▸ DATA SHOWN:
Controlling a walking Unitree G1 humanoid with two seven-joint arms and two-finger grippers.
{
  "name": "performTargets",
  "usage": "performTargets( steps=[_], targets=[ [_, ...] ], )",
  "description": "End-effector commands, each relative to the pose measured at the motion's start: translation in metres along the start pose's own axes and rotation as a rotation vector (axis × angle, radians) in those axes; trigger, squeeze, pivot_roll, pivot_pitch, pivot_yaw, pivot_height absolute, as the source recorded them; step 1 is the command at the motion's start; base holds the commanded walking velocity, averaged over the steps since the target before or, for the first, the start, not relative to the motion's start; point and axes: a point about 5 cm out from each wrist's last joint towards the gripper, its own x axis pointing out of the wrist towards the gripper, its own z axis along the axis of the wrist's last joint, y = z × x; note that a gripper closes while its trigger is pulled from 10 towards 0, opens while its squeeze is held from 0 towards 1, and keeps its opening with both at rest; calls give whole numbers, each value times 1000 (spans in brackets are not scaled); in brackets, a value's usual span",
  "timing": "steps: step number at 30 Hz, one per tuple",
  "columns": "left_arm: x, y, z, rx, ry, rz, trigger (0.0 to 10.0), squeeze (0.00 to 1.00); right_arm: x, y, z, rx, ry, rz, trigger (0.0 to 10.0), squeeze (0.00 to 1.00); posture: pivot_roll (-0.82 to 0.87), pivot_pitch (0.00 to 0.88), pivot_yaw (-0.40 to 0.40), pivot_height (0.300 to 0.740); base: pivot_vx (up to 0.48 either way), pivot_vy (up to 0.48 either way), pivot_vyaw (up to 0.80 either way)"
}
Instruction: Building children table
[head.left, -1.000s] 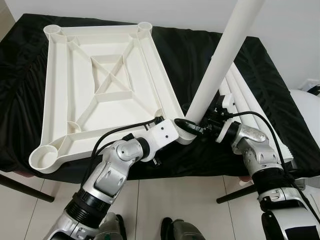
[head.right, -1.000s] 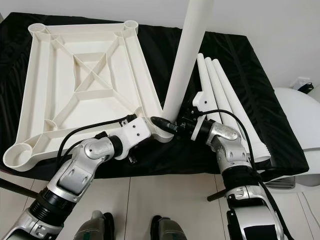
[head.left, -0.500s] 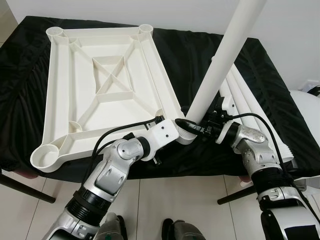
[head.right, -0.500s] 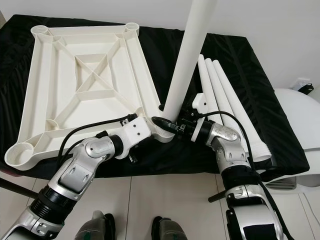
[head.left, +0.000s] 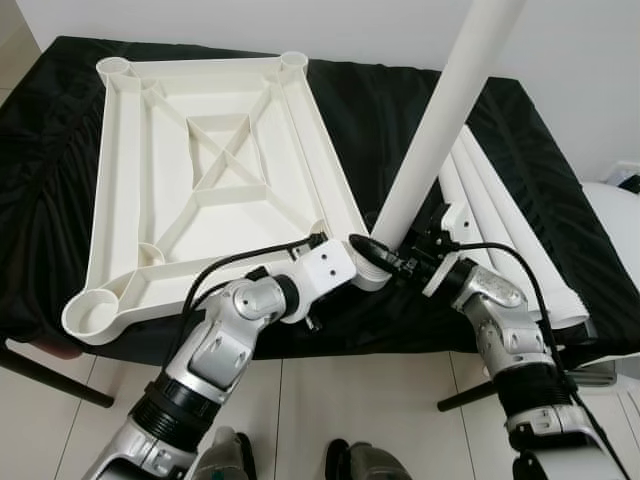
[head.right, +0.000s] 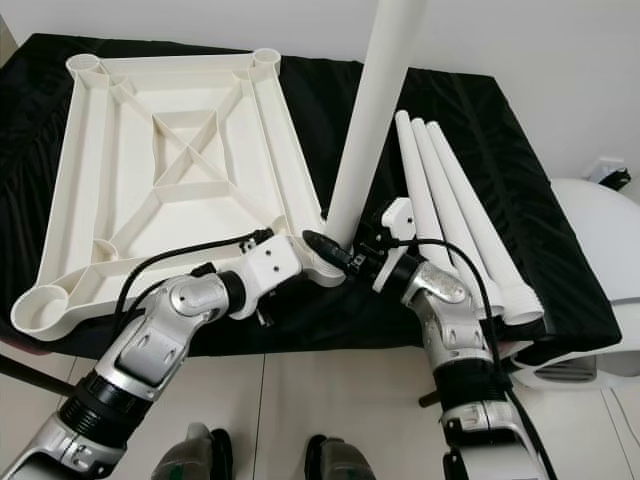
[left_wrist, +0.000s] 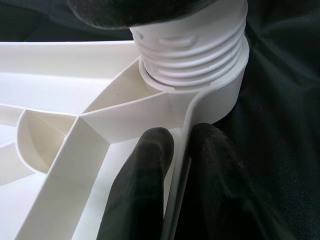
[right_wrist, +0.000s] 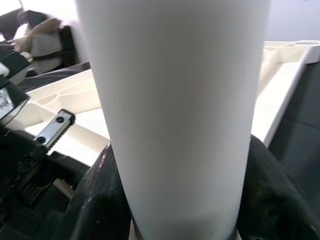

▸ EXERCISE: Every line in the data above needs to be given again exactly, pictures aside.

▸ WRITTEN ANSWER:
Controlling a walking Unitree G1 humanoid with two seven-joint arms and two-finger grippers.
{
  "name": "performTargets",
  "usage": "performTargets( steps=[_], targets=[ [_, ...] ], )",
  "description": "End-effector commands, each relative to the pose measured at the motion's start: translation in metres along the start pose's own axes and rotation as a rotation vector (axis × angle, radians) in those axes; trigger, squeeze, pivot_roll, pivot_pitch, pivot_yaw, pivot_height absolute, as the source recorded them; step 1 is the command at the motion's start; base holds the commanded walking velocity, averaged over the steps since the target before or, for the first, the start, not relative to the motion's start; point and axes: a point about 5 cm out from each wrist's last joint towards the gripper, its own x axis pointing out of the wrist towards the gripper, its own z axis along the axis of the wrist's last joint, y = z × x; note that a gripper closes while its trigger is pulled from 10 towards 0, opens while its squeeze is held from 0 towards 1, and keeps its opening with both at rest; calls give whole numbers, each value times 1000 (spans in brackets are not scaled); in brackets, a value's usual span",
  "timing": "steps: step number at 30 Hz, one per tuple",
  "columns": "left_arm: x, y, z, rx, ry, rz, trigger (0.0 to 10.0), squeeze (0.00 to 1.00); right_arm: x, y, z, rx, ry, rz, trigger (0.0 to 10.0), squeeze (0.00 to 1.00); posture: pivot_roll (-0.82 to 0.87), pivot_pitch (0.00 to 0.88), pivot_yaw (-0.40 to 0.40), pivot_height (0.300 to 0.740); base: pivot_vx (up to 0.48 either way), pivot_vy (up to 0.48 either way), pivot_vyaw (up to 0.80 either way)"
}
Instruction: Building children table
[head.left, -1.000s] 
[head.right, -1.000s] 
[head.left, -0.500s] 
[head.right, -0.500s] 
[head.left, +0.000s] 
[head.right, +0.000s] 
[left_wrist, +0.000s] 
[right_wrist, +0.000s] 

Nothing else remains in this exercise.